→ AIM OF THE TASK: Copy the lines below verbatim. Begin with the first and end with the line containing "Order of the".

━━━━━━

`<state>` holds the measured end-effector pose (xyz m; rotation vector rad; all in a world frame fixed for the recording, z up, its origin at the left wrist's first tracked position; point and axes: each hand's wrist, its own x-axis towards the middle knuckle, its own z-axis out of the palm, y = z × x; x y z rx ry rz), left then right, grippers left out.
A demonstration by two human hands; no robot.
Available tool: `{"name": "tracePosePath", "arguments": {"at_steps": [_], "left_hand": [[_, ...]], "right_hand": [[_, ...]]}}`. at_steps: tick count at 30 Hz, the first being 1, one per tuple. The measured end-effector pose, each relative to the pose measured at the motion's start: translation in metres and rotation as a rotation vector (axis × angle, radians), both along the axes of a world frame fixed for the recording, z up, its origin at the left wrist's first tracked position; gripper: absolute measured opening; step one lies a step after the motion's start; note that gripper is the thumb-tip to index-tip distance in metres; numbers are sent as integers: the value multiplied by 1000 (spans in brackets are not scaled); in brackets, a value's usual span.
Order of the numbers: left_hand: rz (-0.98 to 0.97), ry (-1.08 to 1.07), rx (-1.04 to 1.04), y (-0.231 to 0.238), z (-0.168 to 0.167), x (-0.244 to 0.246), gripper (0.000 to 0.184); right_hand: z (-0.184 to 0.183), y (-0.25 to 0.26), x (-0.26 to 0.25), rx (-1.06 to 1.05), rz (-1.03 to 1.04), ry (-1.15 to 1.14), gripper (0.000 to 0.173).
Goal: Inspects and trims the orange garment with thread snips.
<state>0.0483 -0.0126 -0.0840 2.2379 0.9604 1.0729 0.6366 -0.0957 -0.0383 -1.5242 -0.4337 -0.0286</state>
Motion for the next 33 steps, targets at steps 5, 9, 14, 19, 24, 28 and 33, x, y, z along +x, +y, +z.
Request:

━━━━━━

→ RESPONSE:
`<state>` holds the measured end-effector pose (xyz m; rotation vector rad; all in a world frame fixed for the recording, z up, its origin at the left wrist's first tracked position; point and axes: each hand's wrist, its own x-axis towards the middle knuckle, its own z-axis out of the palm, y = z × x; x y z rx ry rz), left then right, grippers left out.
A demonstration by two human hands; no robot.
Available tool: `{"name": "tracePosePath", "arguments": {"at_steps": [_], "left_hand": [[_, ...]], "right_hand": [[_, ...]]}}`. at_steps: tick count at 30 Hz, the first being 1, one per tuple. The measured end-effector pose, each relative to the pose measured at the motion's start: translation in metres and rotation as a rotation vector (axis × angle, radians), both along the axes of a world frame fixed for the recording, z up, its origin at the left wrist's first tracked position; gripper: absolute measured opening; step one lies a step after the motion's start; note that gripper is the thumb-tip to index-tip distance in metres; numbers are sent as integers: the value multiplied by 1000 (spans in brackets are not scaled); in brackets, a value's usual span.
Order of the numbers: left_hand: rz (-0.98 to 0.97), ry (-1.08 to 1.07), rx (-1.04 to 1.04), y (-0.231 to 0.238), z (-0.168 to 0.167), x (-0.244 to 0.246), gripper (0.000 to 0.184); right_hand: z (-0.184 to 0.183), y (-0.25 to 0.26), x (-0.26 to 0.25), rx (-1.06 to 1.05), rz (-1.03 to 1.04), ry (-1.15 to 1.14), gripper (0.000 to 0.173).

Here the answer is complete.